TO DO :: Write out the data that follows. Keep every character unchanged.
+++ INFORMATION SHOWN
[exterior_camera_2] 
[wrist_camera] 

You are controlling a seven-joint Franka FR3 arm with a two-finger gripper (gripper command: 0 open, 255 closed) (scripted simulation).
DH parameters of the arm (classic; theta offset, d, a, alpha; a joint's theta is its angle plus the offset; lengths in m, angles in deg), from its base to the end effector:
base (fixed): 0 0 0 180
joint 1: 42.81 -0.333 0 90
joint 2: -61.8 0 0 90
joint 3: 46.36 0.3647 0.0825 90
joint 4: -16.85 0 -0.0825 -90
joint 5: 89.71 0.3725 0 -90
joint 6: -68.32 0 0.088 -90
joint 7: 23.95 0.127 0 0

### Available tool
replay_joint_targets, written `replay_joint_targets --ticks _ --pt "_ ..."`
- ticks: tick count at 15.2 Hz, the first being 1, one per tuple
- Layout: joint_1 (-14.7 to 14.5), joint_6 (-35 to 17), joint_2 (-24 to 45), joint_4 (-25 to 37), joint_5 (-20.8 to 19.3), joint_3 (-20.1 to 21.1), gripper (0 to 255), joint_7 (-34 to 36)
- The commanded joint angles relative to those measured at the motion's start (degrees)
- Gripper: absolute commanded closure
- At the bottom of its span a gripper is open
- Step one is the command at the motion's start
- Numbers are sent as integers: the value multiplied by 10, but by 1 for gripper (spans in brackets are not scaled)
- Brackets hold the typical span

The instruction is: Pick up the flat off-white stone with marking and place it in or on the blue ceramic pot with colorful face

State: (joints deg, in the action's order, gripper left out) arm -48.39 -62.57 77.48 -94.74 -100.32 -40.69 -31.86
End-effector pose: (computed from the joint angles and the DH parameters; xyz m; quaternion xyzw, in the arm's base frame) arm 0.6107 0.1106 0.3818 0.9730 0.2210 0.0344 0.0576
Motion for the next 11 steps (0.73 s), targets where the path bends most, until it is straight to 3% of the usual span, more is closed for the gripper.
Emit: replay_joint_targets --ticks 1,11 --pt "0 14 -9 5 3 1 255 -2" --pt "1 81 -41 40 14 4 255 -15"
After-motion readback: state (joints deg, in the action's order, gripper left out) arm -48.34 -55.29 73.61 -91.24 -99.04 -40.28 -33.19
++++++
REPLY ::
[exterior_camera_2] 
[wrist_camera] 

You are controlling a seven-joint Franka FR3 arm with a two-finger gripper (gripper command: 0 open, 255 closed) (scripted simulation).
DH parameters of the arm (classic; theta offset, d, a, alpha; a joint's theta is its angle plus the offset; lengths in m, angles in deg), from its base to the end effector:
base (fixed): 0 0 0 180
joint 1: 42.81 -0.333 0 90
joint 2: -61.8 0 0 90
joint 3: 46.36 0.3647 0.0825 90
joint 4: -16.85 0 -0.0825 -90
joint 5: 89.71 0.3725 0 -90
joint 6: -68.32 0 0.088 -90
joint 7: 23.95 0.127 0 0

### Available tool
replay_joint_targets, written `replay_joint_targets --ticks _ --pt "_ ..."`
- ticks: tick count at 15.2 Hz, the first being 1, one per tuple
- Layout: joint_1 (-14.7 to 14.5), joint_6 (-35 to 17), joint_2 (-24 to 45), joint_4 (-25 to 37), joint_5 (-20.8 to 19.3), joint_3 (-20.1 to 21.1), gripper (0 to 255), joint_7 (-34 to 36)
- The commanded joint angles relative to those measured at the motion's start (degrees)
- Gripper: absolute commanded closure
- At the bottom of its span a gripper is open
- Step one is the command at the motion's start
- Numbers are sent as integers: the value multiplied by 10, but by 1 for gripper (spans in brackets are not scaled)
- Brackets hold the typical span

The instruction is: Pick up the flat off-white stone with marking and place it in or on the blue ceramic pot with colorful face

State: (joints deg, in the action's order, gripper left out) arm -48.39 -62.57 77.48 -94.74 -100.32 -40.69 -31.86
End-effector pose: (computed from the joint angles and the DH parameters; xyz m; quaternion xyzw, in the arm's base frame) arm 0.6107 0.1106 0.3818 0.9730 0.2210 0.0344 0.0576
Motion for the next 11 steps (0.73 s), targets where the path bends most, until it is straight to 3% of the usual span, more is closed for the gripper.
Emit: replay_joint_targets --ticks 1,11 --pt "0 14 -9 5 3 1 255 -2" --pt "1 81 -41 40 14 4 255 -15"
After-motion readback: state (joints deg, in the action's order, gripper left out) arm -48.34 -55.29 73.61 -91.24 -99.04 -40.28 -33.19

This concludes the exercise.